US fertility rate is approx. 1.8, well below population sustainability. If it weren't for immigration (a political policy question), the US would have negative population growth too.
Immigration is not the solution. Identifying what policies make your nation an ecological sink where humans go to die childless is the solution. Immigration is a temporary solution that has negative consequences vs just having a birthrate above replacement and it only works as long as some place has a very high birthrate. Which is increasingly untrue as more countries catch the low birth rate disease pioneered in the first world.
I agree that immigration is a quick fix for a low fertility rate. But the people worrying about fertility rates fear cultural displacement by immigrants. They want less immigration, not more, and instead see a return to family values as the answer to the fertility rate problem.

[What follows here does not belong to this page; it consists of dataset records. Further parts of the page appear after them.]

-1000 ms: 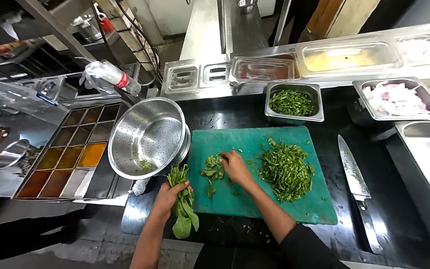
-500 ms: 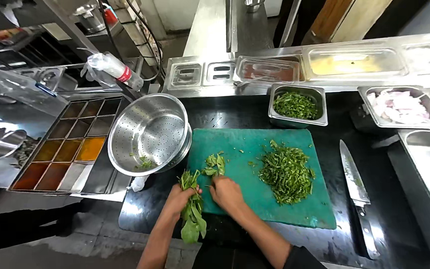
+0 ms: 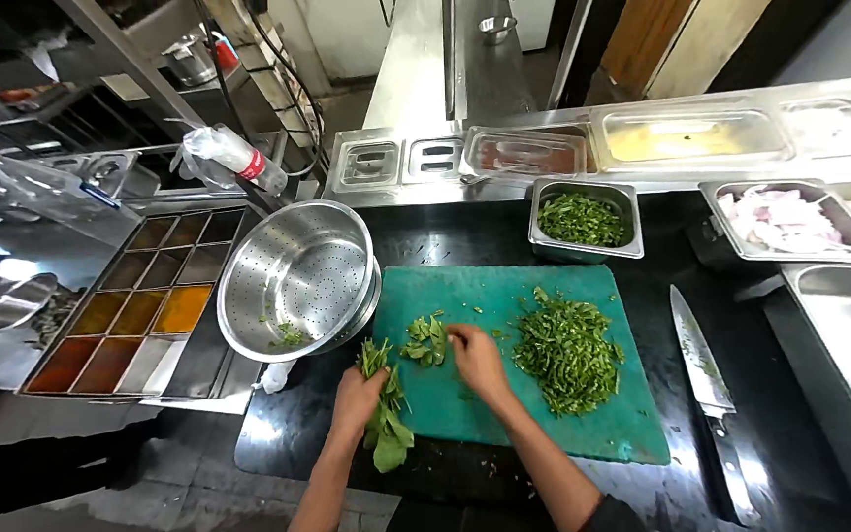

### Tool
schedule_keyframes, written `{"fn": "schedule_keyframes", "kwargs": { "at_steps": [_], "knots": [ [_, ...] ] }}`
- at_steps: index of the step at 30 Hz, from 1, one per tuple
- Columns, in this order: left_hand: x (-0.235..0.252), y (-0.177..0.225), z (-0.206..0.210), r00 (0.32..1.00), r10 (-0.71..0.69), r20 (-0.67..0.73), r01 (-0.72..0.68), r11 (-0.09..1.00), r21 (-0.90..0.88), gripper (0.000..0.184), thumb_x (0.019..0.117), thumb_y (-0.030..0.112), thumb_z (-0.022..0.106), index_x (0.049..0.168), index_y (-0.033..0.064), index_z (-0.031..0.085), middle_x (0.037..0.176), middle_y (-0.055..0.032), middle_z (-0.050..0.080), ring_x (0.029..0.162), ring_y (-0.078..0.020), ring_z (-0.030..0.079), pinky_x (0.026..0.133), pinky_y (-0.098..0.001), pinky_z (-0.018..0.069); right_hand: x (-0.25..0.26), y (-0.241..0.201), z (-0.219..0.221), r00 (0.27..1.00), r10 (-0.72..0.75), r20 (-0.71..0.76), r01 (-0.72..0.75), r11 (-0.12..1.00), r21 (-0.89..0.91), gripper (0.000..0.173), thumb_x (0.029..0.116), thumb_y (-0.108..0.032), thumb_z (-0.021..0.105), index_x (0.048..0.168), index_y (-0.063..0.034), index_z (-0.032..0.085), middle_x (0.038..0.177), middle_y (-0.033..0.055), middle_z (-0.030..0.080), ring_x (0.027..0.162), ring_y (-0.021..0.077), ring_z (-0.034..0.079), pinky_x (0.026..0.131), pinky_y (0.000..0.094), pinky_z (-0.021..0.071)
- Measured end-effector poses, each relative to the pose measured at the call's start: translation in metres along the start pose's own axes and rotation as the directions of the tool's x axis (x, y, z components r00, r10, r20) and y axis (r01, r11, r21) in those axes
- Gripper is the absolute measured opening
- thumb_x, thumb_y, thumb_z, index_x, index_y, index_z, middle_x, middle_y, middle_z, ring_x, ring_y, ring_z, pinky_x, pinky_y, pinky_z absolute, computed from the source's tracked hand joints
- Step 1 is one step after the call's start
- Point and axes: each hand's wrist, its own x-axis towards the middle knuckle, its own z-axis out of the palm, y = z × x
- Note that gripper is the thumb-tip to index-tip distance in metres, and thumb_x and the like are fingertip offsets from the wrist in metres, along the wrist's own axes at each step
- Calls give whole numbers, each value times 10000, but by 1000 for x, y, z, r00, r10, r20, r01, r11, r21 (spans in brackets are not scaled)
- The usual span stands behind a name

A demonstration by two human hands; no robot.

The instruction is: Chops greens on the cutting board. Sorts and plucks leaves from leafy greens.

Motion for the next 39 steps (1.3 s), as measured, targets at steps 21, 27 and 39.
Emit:
{"fn": "schedule_keyframes", "kwargs": {
  "at_steps": [21, 27, 39],
  "knots": [
    [30, 52, 38, 982, 130, 138, -141, 987, 78, 342, 1060, 190, 548, 1286, -60, 600, 1205, -243, 658, 1138, -322, 639, 1011, -506, 487, 12, -21, 31, 994, 70, 81, -85, 976, 202, 329, 1054, -78, 496, 1326, -44, 678, 1288, 173, 685, 1213, 273, 648, 1061, 443, 493],
    [20, 50, 38, 962, 251, 104, -213, 934, -288, 315, 1055, 110, 533, 1322, -56, 554, 1175, -199, 667, 1066, -224, 668, 946, -397, 549, 2, -14, 23, 996, -55, 64, 17, 873, 487, 313, 1065, -169, 561, 1304, -10, 685, 1251, 156, 705, 1165, 211, 665, 1043, 397, 510],
    [5, 55, 56, 942, 325, 77, -248, 835, -491, 321, 1039, 115, 574, 1290, -83, 549, 1105, -170, 685, 989, -168, 687, 898, -335, 575, -7, -19, 26, 979, 46, -198, 54, 880, 473, 163, 964, -40, 641, 1039, -37, 786, 1081, 97, 735, 995, 154, 689, 930, 326, 554]
  ]
}}
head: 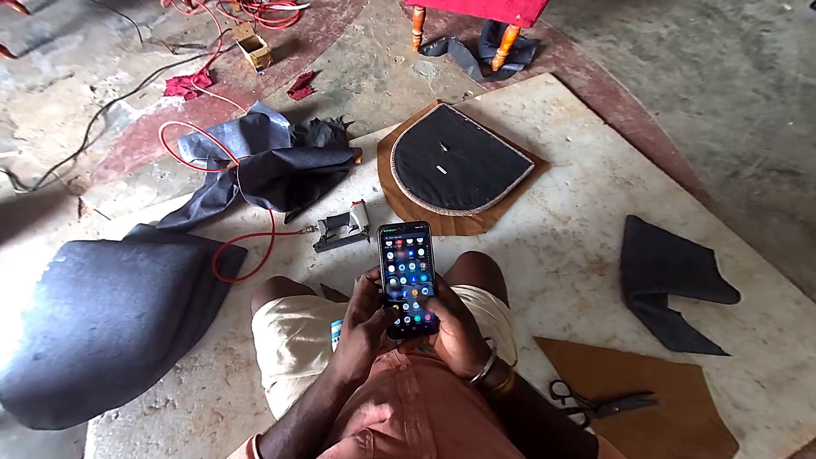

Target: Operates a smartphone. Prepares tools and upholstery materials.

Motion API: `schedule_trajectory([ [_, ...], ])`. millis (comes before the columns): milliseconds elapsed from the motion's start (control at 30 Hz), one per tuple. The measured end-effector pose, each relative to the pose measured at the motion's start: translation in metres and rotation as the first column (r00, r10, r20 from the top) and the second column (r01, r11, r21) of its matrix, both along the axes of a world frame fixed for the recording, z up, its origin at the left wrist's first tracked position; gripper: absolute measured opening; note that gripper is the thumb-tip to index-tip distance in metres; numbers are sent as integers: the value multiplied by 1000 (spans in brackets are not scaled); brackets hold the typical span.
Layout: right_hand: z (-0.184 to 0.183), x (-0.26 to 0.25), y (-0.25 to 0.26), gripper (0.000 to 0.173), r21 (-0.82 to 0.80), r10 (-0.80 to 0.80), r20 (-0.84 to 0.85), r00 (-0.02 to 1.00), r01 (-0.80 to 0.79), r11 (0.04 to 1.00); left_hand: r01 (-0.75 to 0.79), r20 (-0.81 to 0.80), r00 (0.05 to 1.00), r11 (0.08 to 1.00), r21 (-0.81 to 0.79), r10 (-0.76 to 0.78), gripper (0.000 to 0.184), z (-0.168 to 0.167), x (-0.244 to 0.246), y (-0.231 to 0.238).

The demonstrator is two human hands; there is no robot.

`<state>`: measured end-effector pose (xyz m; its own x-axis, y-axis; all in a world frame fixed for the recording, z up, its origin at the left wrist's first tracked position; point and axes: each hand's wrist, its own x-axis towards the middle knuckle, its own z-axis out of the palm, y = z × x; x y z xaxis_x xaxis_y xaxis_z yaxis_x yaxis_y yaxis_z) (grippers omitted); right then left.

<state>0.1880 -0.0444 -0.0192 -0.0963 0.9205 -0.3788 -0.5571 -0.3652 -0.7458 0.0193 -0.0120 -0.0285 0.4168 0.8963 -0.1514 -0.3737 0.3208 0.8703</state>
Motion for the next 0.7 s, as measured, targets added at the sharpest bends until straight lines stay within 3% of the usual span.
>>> schedule_trajectory([
  [167,-2,1,1,45,22,16,15,1000,-16,1000,0,-33,999,1000,5,1,43,1,0,2],
  [267,-8,-1,0,56,85,11,70,997,-17,996,-17,-205,978,999,51,27,37,10,1,7],
  [367,-8,-2,-1,58,100,43,98,994,-53,994,-83,-311,943,988,133,121,52,16,3,14],
  [500,-11,-6,-3,57,143,103,135,986,-122,982,-162,-274,944,982,102,184,76,26,11,23],
  [700,-12,-8,-6,60,195,113,216,970,-156,968,-263,-245,931,963,60,270,70,24,24,28],
])
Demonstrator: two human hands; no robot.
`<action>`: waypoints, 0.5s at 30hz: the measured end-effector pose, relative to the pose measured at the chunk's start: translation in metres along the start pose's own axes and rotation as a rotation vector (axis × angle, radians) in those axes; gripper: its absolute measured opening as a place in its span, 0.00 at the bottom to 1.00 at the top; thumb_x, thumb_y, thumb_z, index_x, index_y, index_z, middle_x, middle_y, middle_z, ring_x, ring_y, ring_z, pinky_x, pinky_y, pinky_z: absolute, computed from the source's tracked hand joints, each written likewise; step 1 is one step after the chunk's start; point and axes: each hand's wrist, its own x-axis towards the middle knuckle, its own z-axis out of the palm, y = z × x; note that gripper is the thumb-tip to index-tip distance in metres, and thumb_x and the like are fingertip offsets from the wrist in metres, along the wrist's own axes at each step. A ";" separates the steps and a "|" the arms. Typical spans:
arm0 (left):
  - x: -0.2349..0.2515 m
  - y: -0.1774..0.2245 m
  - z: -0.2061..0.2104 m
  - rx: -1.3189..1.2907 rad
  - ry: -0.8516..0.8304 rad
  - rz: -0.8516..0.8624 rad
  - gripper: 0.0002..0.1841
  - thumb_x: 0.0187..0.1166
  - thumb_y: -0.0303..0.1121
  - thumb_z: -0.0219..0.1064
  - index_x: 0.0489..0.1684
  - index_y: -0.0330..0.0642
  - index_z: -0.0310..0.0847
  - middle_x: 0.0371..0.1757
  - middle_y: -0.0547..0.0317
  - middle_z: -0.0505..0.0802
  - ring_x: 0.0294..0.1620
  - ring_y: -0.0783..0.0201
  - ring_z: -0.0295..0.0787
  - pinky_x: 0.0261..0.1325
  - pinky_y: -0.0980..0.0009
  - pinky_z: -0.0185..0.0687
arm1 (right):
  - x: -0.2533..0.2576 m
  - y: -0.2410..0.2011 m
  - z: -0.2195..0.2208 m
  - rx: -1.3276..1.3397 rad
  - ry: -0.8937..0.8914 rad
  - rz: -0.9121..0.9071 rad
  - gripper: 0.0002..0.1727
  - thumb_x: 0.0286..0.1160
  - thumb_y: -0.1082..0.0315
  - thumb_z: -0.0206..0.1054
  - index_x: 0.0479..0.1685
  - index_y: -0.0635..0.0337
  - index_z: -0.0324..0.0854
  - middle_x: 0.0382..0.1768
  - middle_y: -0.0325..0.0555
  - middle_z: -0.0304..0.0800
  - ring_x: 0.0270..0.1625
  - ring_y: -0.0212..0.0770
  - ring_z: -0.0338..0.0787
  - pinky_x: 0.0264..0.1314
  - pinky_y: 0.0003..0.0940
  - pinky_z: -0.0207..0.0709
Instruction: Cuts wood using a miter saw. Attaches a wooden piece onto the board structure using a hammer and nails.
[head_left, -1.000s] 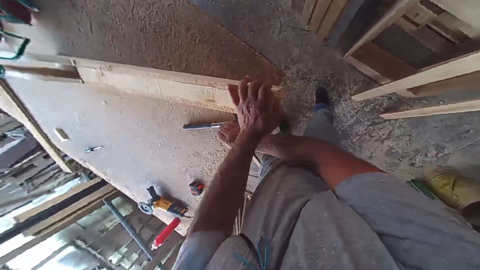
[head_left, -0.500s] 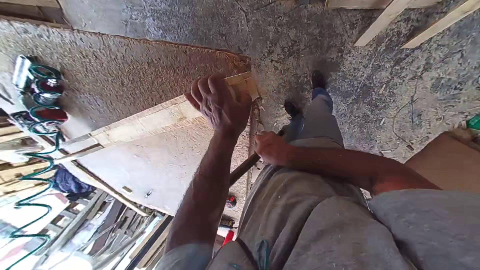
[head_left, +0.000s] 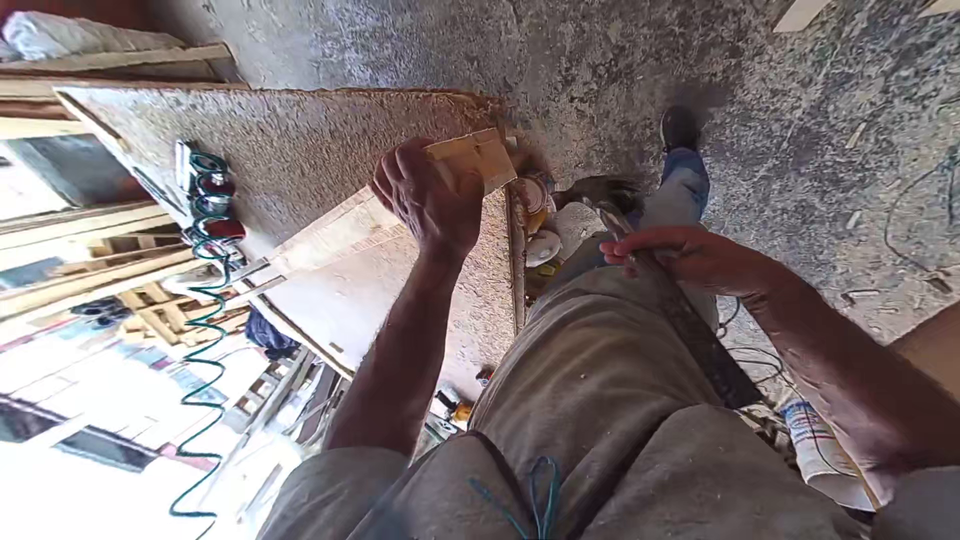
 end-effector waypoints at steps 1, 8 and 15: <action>0.000 0.000 0.000 0.006 0.000 0.001 0.39 0.70 0.65 0.60 0.73 0.44 0.73 0.73 0.40 0.80 0.79 0.40 0.71 0.81 0.35 0.55 | 0.009 0.007 0.005 0.199 -0.080 -0.024 0.24 0.82 0.66 0.63 0.77 0.60 0.79 0.80 0.57 0.77 0.79 0.55 0.80 0.78 0.51 0.78; 0.001 0.002 0.000 0.016 -0.003 -0.014 0.39 0.70 0.64 0.62 0.75 0.44 0.73 0.74 0.42 0.80 0.80 0.39 0.69 0.82 0.34 0.54 | 0.079 -0.012 0.052 -0.451 0.646 -0.066 0.31 0.79 0.71 0.66 0.83 0.43 0.72 0.46 0.45 0.91 0.25 0.36 0.87 0.27 0.34 0.86; 0.001 0.001 -0.003 -0.009 -0.042 -0.008 0.37 0.72 0.61 0.62 0.76 0.46 0.72 0.74 0.43 0.79 0.81 0.41 0.68 0.83 0.32 0.52 | 0.097 -0.006 0.080 -0.351 0.653 -0.326 0.21 0.90 0.53 0.56 0.71 0.57 0.75 0.25 0.40 0.83 0.20 0.36 0.84 0.21 0.32 0.84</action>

Anyway, the problem is not the current decline in population, it is a fertility rate that remains far below a replacement rate. That means there is no bottom to the population decline. The immigration solution would need to be applied again and again.
> having children is essential to maintain the social welfare state
That's not actually true though - immigration happily supports the required population growth. When the whole world stops reproducing we may need a plan B, but that's not a problem right now.
That is clear, but people's perception of a problem does not influence its actual seriousness.
The person I replied to seemed to imply that low fertility is a problem worth solving, but not with migration, which is why I was asking about other solutions. But if you think that it is not a problem I'm also curious to know your reasons.